Connie And Carla

Connie And Carla

Given her outsized personality and the canned quips she always has ready, My Big Fat Greek Wedding's Nia Vardalos will inevitably secure a regular seat on Hollywood Squares sooner or later. It's just a question of where: In the center square, requiring a long, Whoopi Goldberg-style run of failing upward? The corners, where recognizable minor celebrities hold court with Kermit The Frog and Bruce Vilanch? Or perhaps the dreaded middle-sides, which only come into play when contestants are thwarted in their early bids for tic-tac-toe?

Though her comedic sensibility really belongs on television—the failure of the Big Fat TV spin-off notwithstanding—Vardalos deserves some credit for writing her own ticket. Her script for Connie And Carla may seem like the result of a pitch meeting gone horribly awry (Thelma & Louise meets Victor/Victoria meets Will & Grace meets New Broadway!), but Vardalos comes about her broad populism honestly, and at least she'll have the chance to pass or fail on her terms. Connie And Carla doesn't contain a single fresh moment, but considering its direct appeal to the dinner-theater set, accessibility probably holds more currency than originality anyway.

Skipping from Oklahoma! to Jesus Christ Superstar to Fiddler On The Roof to Cats in one cheesy catchall medley, Vardalos and her game co-star Toni Collette play lounge singers who perform to apathetic stragglers at Chicago's O'Hare Airport. When some half-assed plotting about a busted cocaine deal has them running from the mob, Vardalos and Collette pack their wood-paneled station wagon and hide out in West Hollywood, where show tunes are in short supply. After accidentally stumbling into a local gay bar, they catch wind of auditions for its nightly drag-queen show, which inspires them to slap on some pancake Divine makeup and fake their way into the headlining spot. As a Russian mobster tracks them down one dinner theater at a time, the duo's rising popularity threatens to blow their cover, as does Vardalos' romantic interest in David Duchovny, the bartender's estranged brother.

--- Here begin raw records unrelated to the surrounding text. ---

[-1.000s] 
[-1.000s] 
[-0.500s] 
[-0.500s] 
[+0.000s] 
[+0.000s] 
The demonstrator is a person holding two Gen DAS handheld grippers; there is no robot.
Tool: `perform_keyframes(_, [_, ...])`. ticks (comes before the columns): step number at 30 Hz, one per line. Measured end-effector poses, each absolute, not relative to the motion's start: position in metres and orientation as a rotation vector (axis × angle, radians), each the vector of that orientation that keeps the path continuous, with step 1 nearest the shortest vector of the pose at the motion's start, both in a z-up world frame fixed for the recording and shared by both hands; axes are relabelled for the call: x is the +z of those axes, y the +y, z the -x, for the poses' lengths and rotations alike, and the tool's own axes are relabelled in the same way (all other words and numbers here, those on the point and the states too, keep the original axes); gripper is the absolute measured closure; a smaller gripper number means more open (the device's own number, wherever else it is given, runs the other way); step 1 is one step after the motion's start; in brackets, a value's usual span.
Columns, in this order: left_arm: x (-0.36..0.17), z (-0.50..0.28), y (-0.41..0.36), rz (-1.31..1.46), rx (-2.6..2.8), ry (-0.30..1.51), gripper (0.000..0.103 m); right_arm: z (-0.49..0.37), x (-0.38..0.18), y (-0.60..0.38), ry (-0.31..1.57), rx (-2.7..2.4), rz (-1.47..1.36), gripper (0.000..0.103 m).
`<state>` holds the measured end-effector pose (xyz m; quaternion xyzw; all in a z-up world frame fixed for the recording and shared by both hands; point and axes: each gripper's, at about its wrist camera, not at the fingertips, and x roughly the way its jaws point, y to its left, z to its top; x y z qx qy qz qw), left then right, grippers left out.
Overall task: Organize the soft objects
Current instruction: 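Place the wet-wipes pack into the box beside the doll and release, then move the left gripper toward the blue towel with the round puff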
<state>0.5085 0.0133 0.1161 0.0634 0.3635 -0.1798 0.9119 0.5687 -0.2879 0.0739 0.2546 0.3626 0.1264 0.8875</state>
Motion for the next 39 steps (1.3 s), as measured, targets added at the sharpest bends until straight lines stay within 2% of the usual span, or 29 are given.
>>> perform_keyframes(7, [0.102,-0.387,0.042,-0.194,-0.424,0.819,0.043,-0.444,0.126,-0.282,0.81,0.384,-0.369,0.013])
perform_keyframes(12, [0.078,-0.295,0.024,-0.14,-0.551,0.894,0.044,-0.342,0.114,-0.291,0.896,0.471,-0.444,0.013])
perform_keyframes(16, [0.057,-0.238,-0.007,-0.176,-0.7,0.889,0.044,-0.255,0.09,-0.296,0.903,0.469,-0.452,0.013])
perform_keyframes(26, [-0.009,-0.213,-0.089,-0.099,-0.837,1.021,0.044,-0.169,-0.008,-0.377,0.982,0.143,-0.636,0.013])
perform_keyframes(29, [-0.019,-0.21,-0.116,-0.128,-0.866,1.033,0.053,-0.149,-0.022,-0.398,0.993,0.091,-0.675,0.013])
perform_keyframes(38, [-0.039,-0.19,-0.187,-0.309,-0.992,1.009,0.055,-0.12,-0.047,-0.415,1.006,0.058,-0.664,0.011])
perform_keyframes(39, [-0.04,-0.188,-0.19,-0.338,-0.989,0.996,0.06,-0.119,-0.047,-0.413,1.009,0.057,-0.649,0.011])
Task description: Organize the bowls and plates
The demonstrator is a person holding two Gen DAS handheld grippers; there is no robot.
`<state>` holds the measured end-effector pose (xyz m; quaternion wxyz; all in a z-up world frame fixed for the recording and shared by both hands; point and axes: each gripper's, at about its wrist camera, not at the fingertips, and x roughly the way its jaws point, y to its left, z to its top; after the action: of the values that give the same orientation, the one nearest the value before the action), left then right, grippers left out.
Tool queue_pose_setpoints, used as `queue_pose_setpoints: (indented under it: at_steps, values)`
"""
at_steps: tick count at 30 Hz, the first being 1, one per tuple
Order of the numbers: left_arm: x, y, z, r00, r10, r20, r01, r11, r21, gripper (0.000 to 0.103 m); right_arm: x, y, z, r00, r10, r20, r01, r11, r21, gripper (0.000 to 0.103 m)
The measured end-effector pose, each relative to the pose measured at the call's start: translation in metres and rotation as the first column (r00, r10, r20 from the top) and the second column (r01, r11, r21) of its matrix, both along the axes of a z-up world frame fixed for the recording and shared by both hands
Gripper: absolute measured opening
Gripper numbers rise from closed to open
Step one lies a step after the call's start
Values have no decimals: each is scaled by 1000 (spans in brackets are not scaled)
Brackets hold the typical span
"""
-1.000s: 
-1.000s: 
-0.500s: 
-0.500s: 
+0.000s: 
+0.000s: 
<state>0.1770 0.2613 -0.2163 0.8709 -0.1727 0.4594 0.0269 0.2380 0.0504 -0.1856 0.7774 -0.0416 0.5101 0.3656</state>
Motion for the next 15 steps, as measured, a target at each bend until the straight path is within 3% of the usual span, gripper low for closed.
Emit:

The wacky, high-pitched slapstick between Vardalos and Collette owes something to Lucille Ball and Vivian Vance, but their frenetic energy can't create laughs out of thin air. If Some Like It Hot begat Tootsie begat Mrs. Doubtfire, then Vardalos is basically draping the movie in fourth-hand rags, recycling jokes that have been worn down to tatters. Though Vardalos issues a plea for tolerance on top of her positive-body-image message, Connie And Carla seems as much an imposter in the drag-queen world as its heroines; it fronts the sort of safely asexual gay characters found on network TV. Expect another CBS spin-off soon.